A APRA rejeita o dever de dispor de livro
de reclamações nos termos da legislação vigente [alínea l)] porquanto as amas
são trabalhadoras por conta de outrem e não prestadoras de serviços. Por outro
lado, tal dever não tem cabimento legal na obrigatoriedade fixada no n.º 2 do
artigo 1.º do Decreto-Lei n.º 156/2005, de 15 de Setembro, com as suas
sucessivas alterações, nos termos do qual o presente
decreto-lei institui a obrigatoriedade de existência e disponibilização do
livro de reclamações em todos os estabelecimentos de fornecimento de bens ou
prestação de serviços, designadamente os constantes do anexo I do presente
decreto -lei e que dele faz parte integrante, mercê de a sua casa
não ser um estabelecimento, pelo que, tal obrigatoriedade deve recair sobre as
instituições de enquadramento.
4. Equipamento e material
A APRA não pode deixar de concordar com o
estabelecido no artigo 19.º no que às exigências relativas ao equipamento e
material diz respeito. No entanto, o artigo 19.º deveria explicitar que tais
equipamentos e materiais têm que ser fornecidos pelas instituições de
enquadramento, suportando o seu custo e assim, garantindo que todos os
equipamentos são certificados e homologados e que todas as crianças beneficiam
das mesmas condições.
Não se alcança a razão pela qual esta
obrigatoriedade das amas e não existe no projecto igual obrigatoriedade para as
instituições de enquadramento (vide artigo 30.º).

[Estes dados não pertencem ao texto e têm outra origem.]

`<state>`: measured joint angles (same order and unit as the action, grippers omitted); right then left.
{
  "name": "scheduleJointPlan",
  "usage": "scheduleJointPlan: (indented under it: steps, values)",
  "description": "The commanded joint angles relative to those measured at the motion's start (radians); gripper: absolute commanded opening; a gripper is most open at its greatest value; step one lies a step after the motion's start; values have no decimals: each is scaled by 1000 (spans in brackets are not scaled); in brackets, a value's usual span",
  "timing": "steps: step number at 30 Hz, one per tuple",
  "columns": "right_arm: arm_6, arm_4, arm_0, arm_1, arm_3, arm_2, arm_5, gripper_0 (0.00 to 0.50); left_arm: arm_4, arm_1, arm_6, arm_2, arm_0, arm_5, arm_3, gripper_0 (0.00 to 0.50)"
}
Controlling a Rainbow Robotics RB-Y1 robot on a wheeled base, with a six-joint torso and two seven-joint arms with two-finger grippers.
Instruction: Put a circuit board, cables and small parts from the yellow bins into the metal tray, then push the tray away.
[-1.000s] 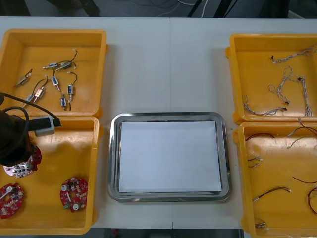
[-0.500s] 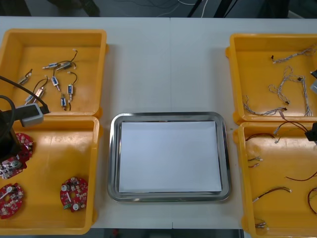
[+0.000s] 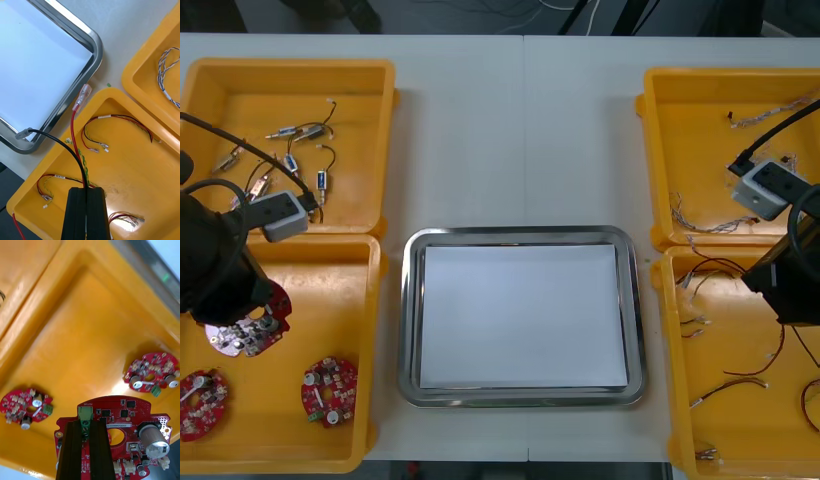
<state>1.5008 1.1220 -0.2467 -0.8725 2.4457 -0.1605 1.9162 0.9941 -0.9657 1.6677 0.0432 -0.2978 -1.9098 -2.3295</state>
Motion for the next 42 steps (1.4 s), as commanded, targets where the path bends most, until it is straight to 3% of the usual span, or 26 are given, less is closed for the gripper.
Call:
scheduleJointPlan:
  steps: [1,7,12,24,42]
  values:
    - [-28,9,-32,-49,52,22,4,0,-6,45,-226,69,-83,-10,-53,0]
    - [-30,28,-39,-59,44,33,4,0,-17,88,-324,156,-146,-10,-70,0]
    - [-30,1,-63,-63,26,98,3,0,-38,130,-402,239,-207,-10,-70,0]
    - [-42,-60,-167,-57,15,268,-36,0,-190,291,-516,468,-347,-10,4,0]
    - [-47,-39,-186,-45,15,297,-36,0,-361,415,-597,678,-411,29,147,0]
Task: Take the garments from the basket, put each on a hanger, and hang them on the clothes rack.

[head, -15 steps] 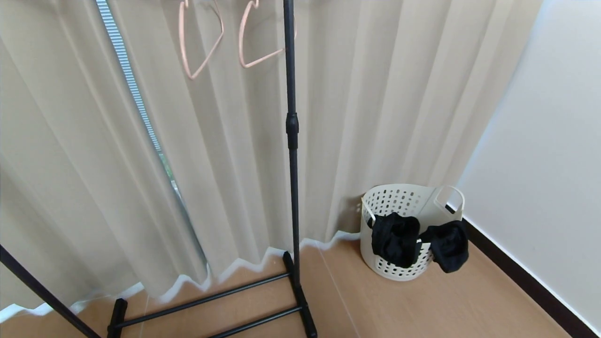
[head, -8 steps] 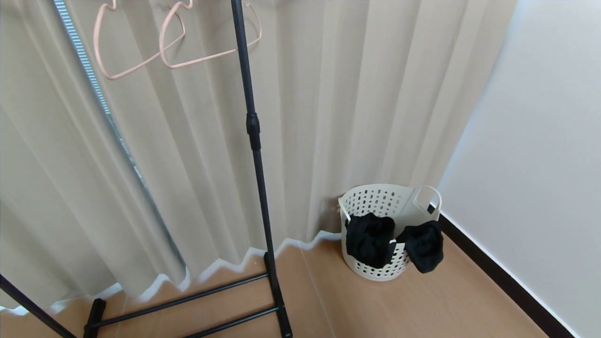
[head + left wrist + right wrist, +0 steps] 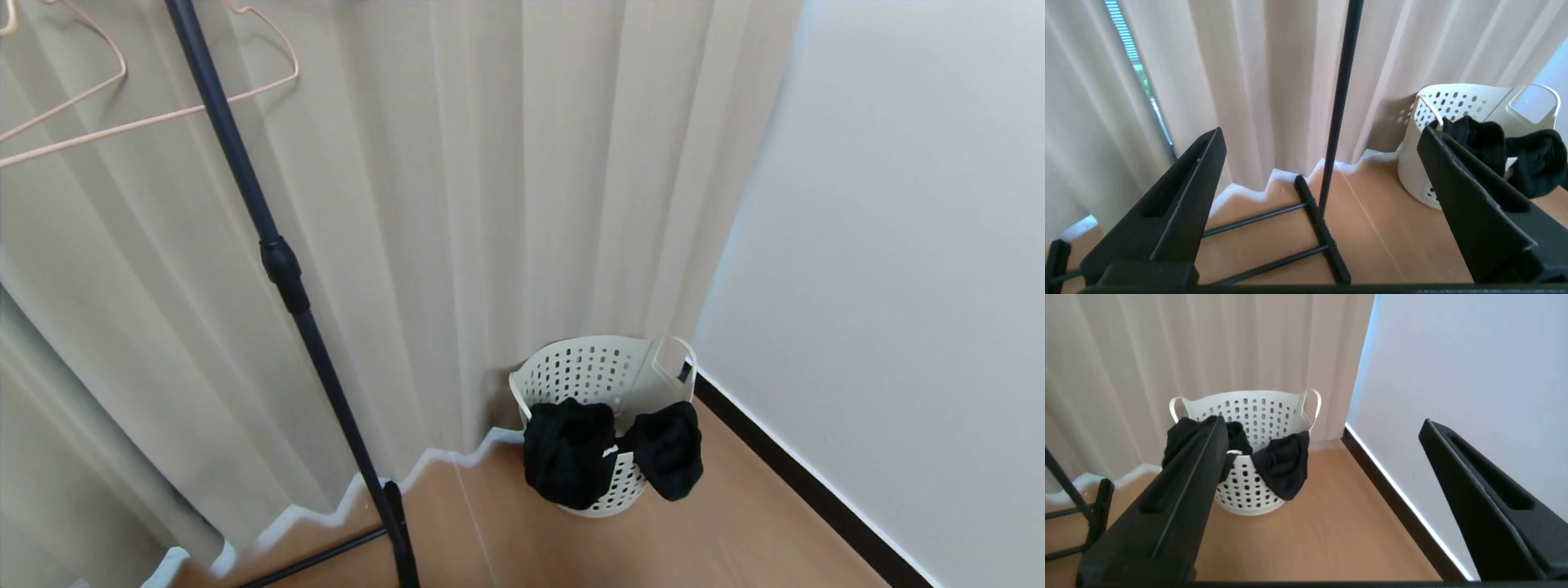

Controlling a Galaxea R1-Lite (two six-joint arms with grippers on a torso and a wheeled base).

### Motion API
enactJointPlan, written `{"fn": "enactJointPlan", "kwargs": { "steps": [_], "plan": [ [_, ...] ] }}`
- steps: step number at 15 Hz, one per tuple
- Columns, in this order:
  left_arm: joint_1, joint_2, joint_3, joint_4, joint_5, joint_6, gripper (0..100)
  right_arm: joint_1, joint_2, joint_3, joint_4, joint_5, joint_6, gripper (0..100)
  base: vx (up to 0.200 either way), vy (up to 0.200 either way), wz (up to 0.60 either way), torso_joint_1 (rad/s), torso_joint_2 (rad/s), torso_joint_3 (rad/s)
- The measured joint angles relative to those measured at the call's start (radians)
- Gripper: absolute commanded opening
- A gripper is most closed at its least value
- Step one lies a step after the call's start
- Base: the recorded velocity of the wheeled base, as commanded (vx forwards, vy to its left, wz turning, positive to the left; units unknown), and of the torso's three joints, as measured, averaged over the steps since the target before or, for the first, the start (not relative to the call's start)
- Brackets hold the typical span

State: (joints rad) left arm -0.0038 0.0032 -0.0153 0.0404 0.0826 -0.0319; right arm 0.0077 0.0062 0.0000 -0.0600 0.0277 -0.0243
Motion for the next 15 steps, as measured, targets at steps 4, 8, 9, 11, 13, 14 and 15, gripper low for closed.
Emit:
{"fn": "enactJointPlan", "kwargs": {
  "steps": [4, 8, 9, 11, 13, 14, 15],
  "plan": [
    [0.001, 0.000, 0.000, 0.000, 0.002, -0.001, 100, 0.001, 0.000, 0.000, 0.001, 0.000, 0.000, 100, 0.000, 0.000, 0.00, 0.000, 0.00, 0.000],
    [0.001, 0.000, 0.000, -0.001, 0.002, 0.000, 100, 0.001, 0.000, 0.000, 0.000, -0.001, 0.000, 100, 0.000, 0.000, 0.00, 0.000, 0.00, 0.000],
    [0.001, 0.000, 0.000, -0.001, 0.002, 0.000, 100, 0.001, 0.000, 0.000, 0.001, -0.001, 0.000, 100, 0.000, 0.000, 0.00, 0.000, 0.00, 0.000],
    [0.001, 0.000, 0.000, 0.000, 0.003, -0.001, 100, 0.001, 0.000, 0.000, 0.000, 0.000, 0.001, 100, 0.000, 0.000, 0.00, 0.000, 0.00, 0.000],
    [0.001, 0.000, 0.000, -0.001, 0.003, -0.001, 100, 0.001, 0.000, 0.000, 0.000, -0.001, 0.001, 100, 0.000, 0.000, 0.00, 0.000, 0.00, 0.000],
    [0.001, 0.000, 0.000, 0.000, 0.003, -0.001, 100, 0.001, 0.000, 0.000, 0.001, -0.001, 0.003, 100, 0.000, 0.000, 0.00, 0.000, 0.00, 0.000],
    [0.001, 0.000, 0.000, 0.000, 0.002, -0.001, 100, 0.001, 0.000, 0.000, 0.000, -0.001, 0.003, 100, 0.000, 0.000, 0.00, 0.000, 0.00, 0.000]
  ]
}}
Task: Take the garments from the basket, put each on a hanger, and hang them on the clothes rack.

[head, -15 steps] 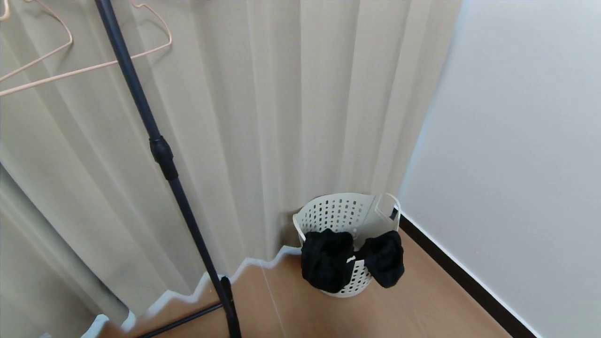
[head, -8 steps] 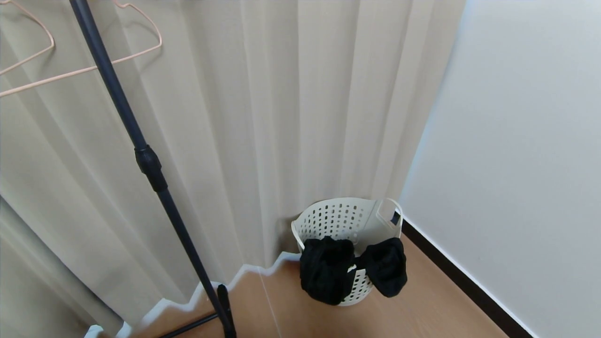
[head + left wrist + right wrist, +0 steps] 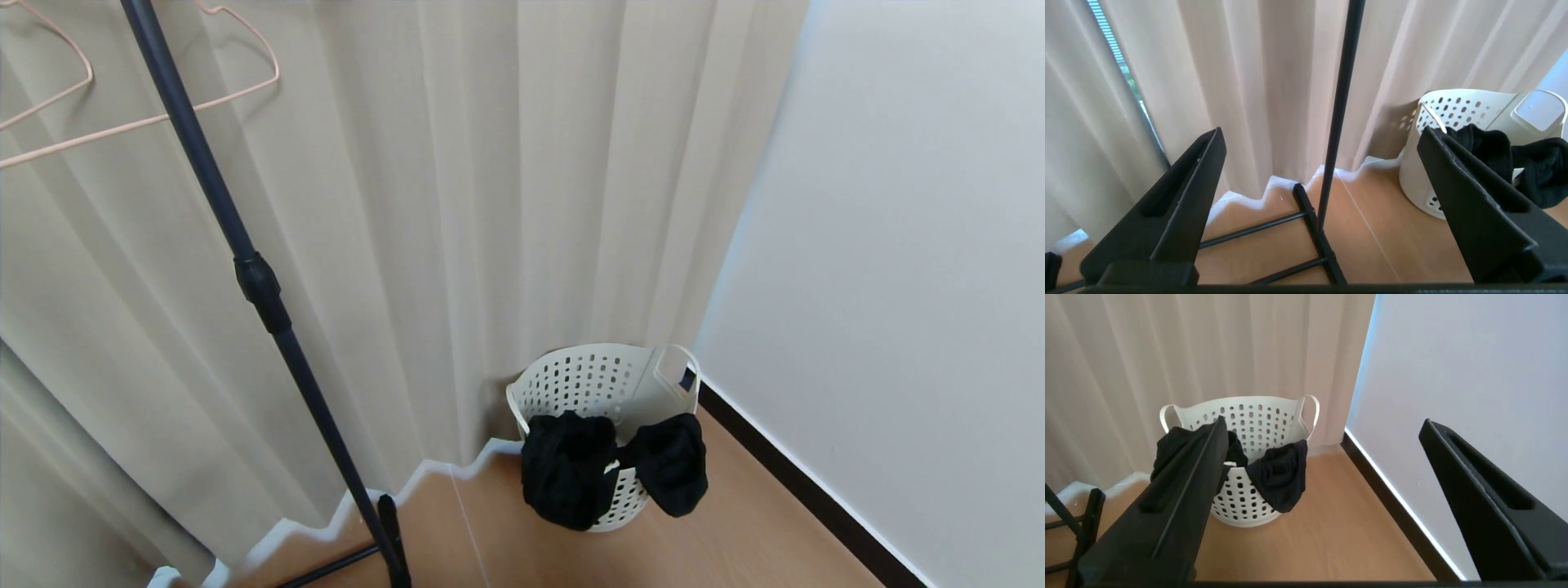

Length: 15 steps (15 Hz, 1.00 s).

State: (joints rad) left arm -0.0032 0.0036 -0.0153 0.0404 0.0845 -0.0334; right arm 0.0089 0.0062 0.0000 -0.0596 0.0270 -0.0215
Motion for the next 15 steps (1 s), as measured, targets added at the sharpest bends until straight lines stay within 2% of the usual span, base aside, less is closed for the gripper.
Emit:
{"fn": "enactJointPlan", "kwargs": {
  "steps": [3, 15],
  "plan": [
    [0.001, 0.000, 0.000, 0.001, 0.000, -0.002, 100, 0.000, 0.000, 0.000, 0.000, 0.000, -0.002, 100, 0.000, 0.000, 0.00, -0.002, 0.00, -0.076],
    [0.001, 0.000, 0.000, 0.001, 0.000, -0.003, 100, 0.000, 0.000, 0.000, 0.000, 0.000, -0.002, 100, 0.000, 0.000, 0.00, 0.003, 0.00, -0.193]
  ]
}}
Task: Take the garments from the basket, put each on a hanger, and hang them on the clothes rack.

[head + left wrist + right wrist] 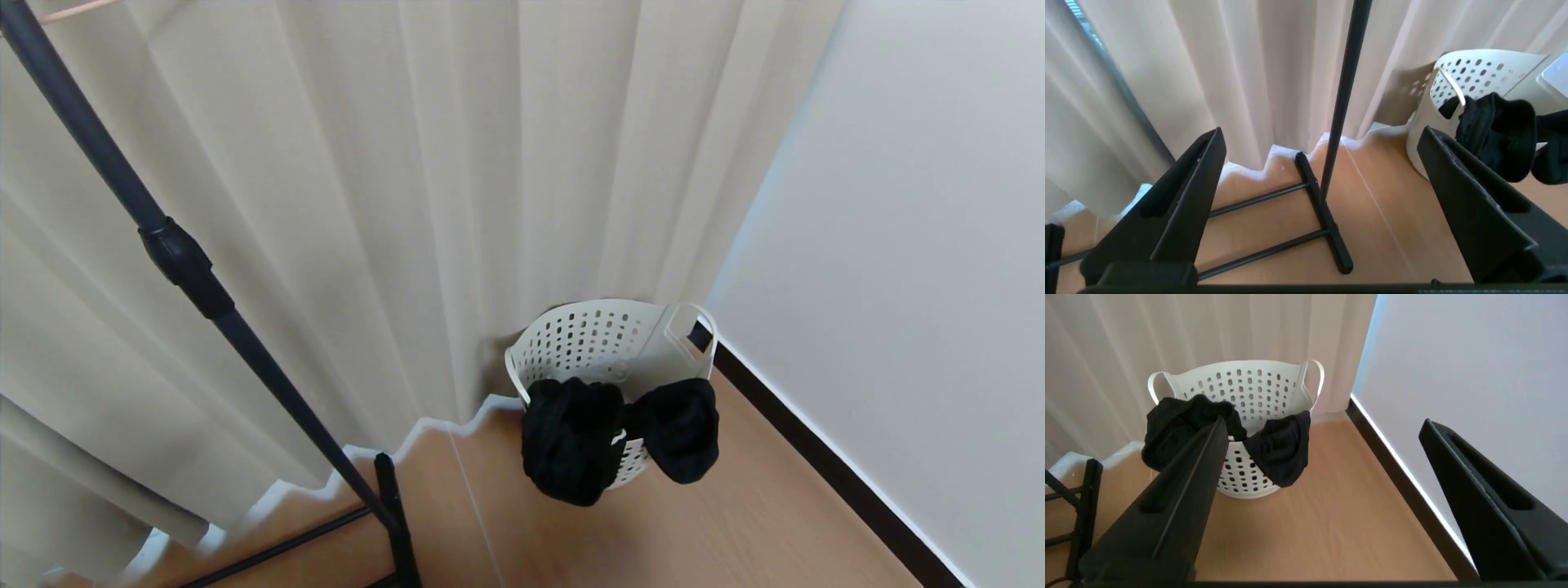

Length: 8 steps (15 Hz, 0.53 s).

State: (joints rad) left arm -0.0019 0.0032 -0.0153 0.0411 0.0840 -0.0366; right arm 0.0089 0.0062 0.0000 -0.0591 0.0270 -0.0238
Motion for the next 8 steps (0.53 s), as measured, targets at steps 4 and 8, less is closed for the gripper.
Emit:
{"fn": "enactJointPlan", "kwargs": {
  "steps": [4, 8],
  "plan": [
    [0.000, 0.000, 0.000, 0.000, 0.000, 0.000, 100, 0.000, 0.000, 0.000, 0.000, 0.000, 0.000, 100, 0.000, 0.000, 0.00, 0.008, 0.00, -0.199],
    [-0.001, 0.000, -0.001, 0.000, 0.000, 0.000, 100, 0.000, 0.000, 0.000, 0.000, 0.000, -0.001, 100, 0.000, 0.000, 0.00, 0.002, 0.00, -0.200]
  ]
}}
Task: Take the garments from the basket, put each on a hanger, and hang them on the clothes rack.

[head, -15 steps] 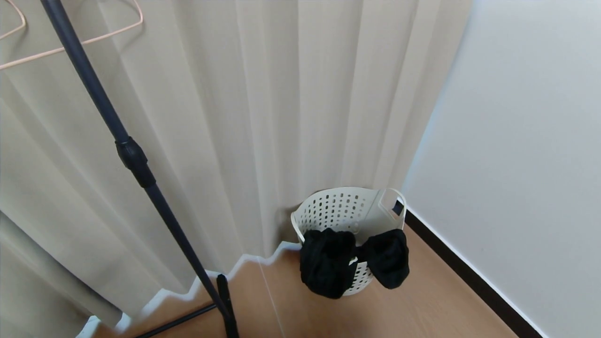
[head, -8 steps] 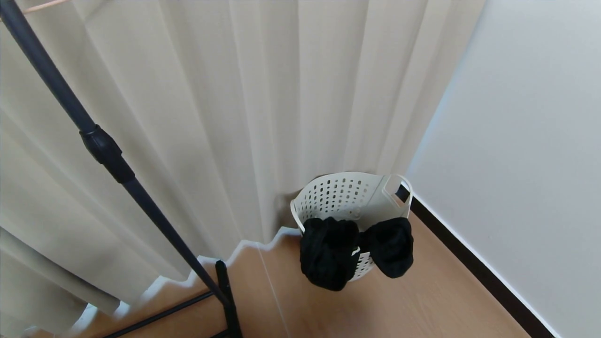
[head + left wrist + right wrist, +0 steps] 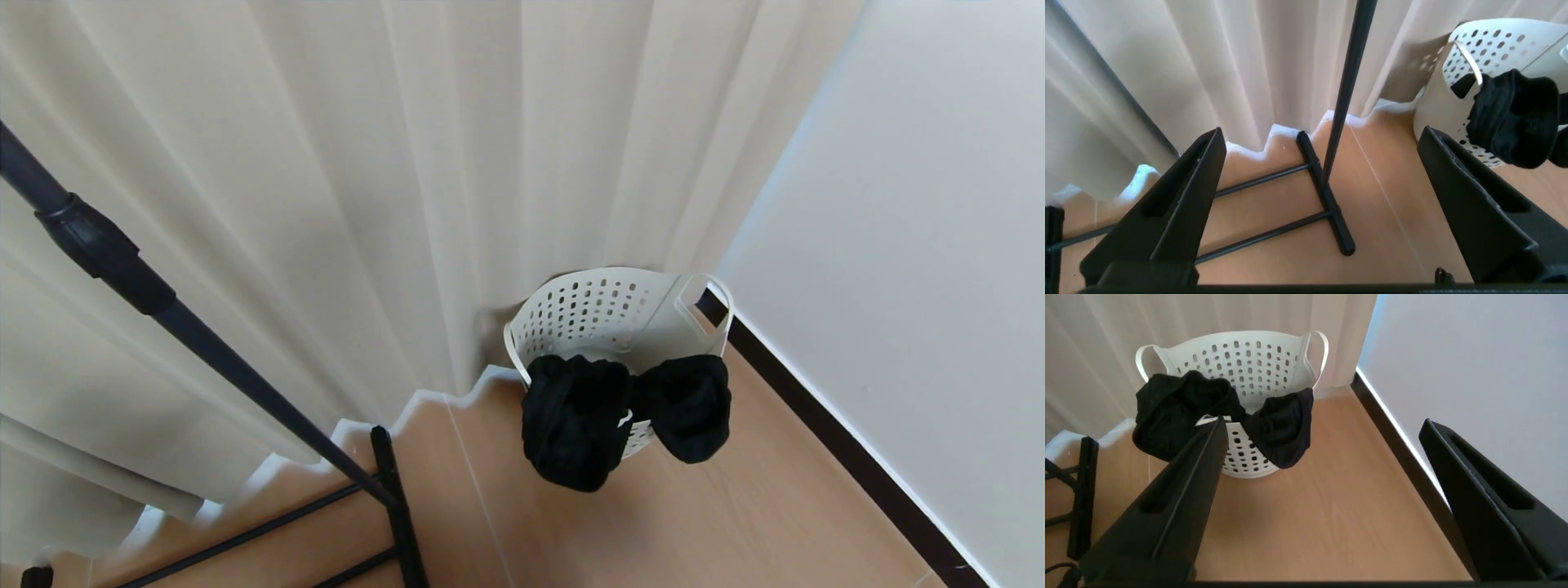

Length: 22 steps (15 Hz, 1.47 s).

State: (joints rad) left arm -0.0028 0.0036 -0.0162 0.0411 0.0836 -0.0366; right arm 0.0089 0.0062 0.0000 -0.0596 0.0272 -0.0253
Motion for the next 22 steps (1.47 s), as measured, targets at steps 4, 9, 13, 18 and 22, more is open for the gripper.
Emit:
{"fn": "enactJointPlan", "kwargs": {
  "steps": [4, 9, 13, 18, 22],
  "plan": [
    [0.000, 0.000, 0.000, 0.000, 0.000, 0.001, 100, 0.000, 0.000, 0.000, 0.000, 0.000, 0.000, 100, 0.000, 0.000, 0.00, 0.002, 0.00, -0.196],
    [0.000, 0.000, 0.000, 0.000, 0.000, 0.000, 100, 0.000, 0.000, 0.000, -0.001, -0.004, 0.011, 100, 0.000, 0.000, 0.00, 0.005, 0.01, -0.197],
    [0.001, 0.000, 0.000, 0.000, 0.000, 0.002, 100, 0.000, 0.000, 0.000, 0.000, -0.003, -0.002, 100, 0.000, 0.000, 0.00, 0.001, 0.00, -0.198],
    [0.001, 0.000, 0.000, -0.001, 0.001, 0.000, 100, 0.000, 0.000, 0.000, 0.000, -0.001, -0.017, 100, 0.000, 0.000, 0.00, 0.004, 0.00, -0.198],
    [0.000, 0.000, 0.001, -0.002, 0.002, 0.004, 100, 0.001, 0.020, 0.000, 0.012, -0.004, -0.020, 100, 0.000, 0.000, 0.00, 0.001, 0.00, -0.052]
  ]
}}
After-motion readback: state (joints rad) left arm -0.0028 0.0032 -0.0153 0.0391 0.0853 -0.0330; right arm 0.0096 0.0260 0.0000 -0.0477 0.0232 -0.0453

Em idêntico sentido e considerando a
proposta vertida na alínea g) do n.º 1 do artigo 7.º do Projecto e o disposto
no anexo I, que a APRA apoia, importa prever no Projecto que os encargos com as
condições exigidas sejam suportadas pelas instituições de acolhimento à
semelhança do que acontece nessas mesmas instituições.
5. Regime contra ordenacional
A APRA concorda com o poder de
fiscalização atribuído às instituições de enquadramento e as eventuais sanções
decorrentes do não cumprimento dos seus deveres, mas considera que, estando no
âmbito de uma relação jurídica subordinada, qualquer incumprimento deverá ser
objecto de procedimento disciplinar, em conformidade com o Código do Trabalho,
sem prejuízo de eventual responsabilidade civil ou criminal que venha a ter
lugar e não de um qualquer regime contra ordenacional.